Trois cas suspects de la maladie à virus Ebola sont actuellement placés en observation à Kisangani, dans la province de la Tshopo, où les structures sanitaires font face à de sérieuses difficultés de fonctionnement.
La ville de Kisangani vit dans un climat de vigilance renforcée après l’isolement de trois personnes suspectées d’être porteuses du virus Ebola.
Située à proximité des provinces de l’Ituri et du Nord-Kivu, déjà touchées par l’épidémie, la Tshopo est considérée par les autorités sanitaires comme une zone à haut risque de propagation.
En attendant les résultats des analyses médicales, les cas suspects sont pris en charge dans des structures sanitaires confrontées à un important manque de moyens.

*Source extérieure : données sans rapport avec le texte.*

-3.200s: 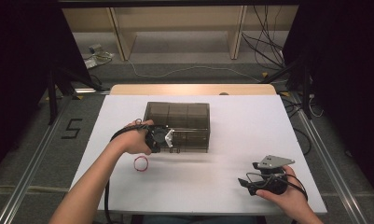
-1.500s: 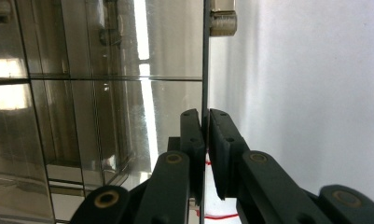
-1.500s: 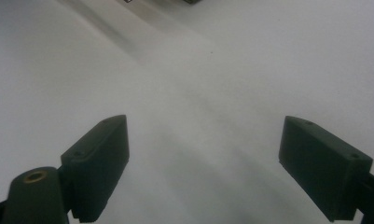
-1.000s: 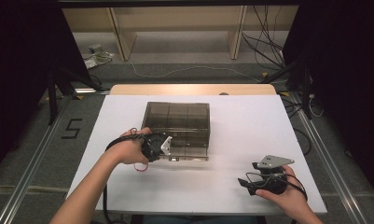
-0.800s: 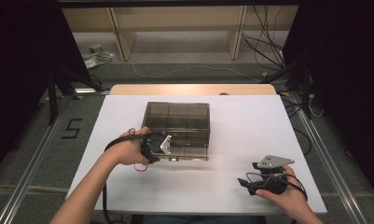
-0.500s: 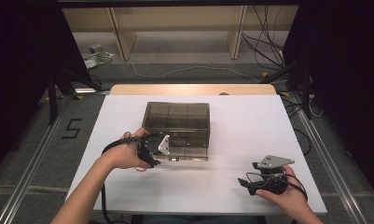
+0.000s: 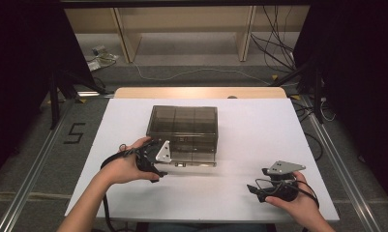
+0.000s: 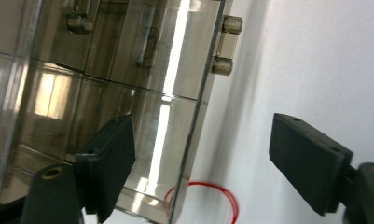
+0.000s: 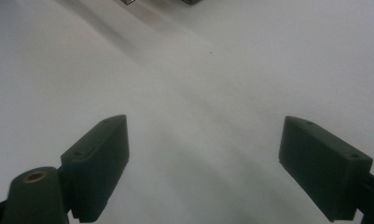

Selon le docteur Omba Gilbert, responsable d’un centre de traitement des épidémies à Kisangani, les difficultés actuelles compliquent considérablement la gestion des malades.
Il indique que plusieurs agents de santé ont quitté les centres faute de rémunération et de primes régulières.
D’après les chiffres communiqués par les responsables sanitaires, les centres comptaient encore, en septembre 2025, sept médecins, vingt-cinq infirmiers et plusieurs agents d’hygiène. Aujourd’hui, un seul médecin reste disponible avec une équipe fortement réduite.
Les structures sanitaires font également face à une pénurie de médicaments alors qu’elles assurent en parallèle la prise en charge des malades atteints du Mpox.
Face à cette situation, le personnel médical appelle les autorités sanitaires et les partenaires à intervenir rapidement afin d’éviter une aggravation de la crise.
Dans la ville, plusieurs habitants commencent déjà à renforcer leurs mesures de prévention contre Ebola.
Le port du cache-nez, l’utilisation des désinfectants et le lavage régulier des mains figurent parmi les comportements adoptés par certains habitants pour limiter les risques de contamination.
Des étudiants et d’autres habitants disent également éviter certains lieux publics jugés à risque, notamment les restaurants très fréquentés.
Cette nouvelle alerte sanitaire ravive les inquiétudes au sein de la population, alors que la souche du virus actuellement en circulation, dénommée Bundibugyo, avait déjà provoqué plusieurs décès en Ouganda lors d’une précédente épidémie.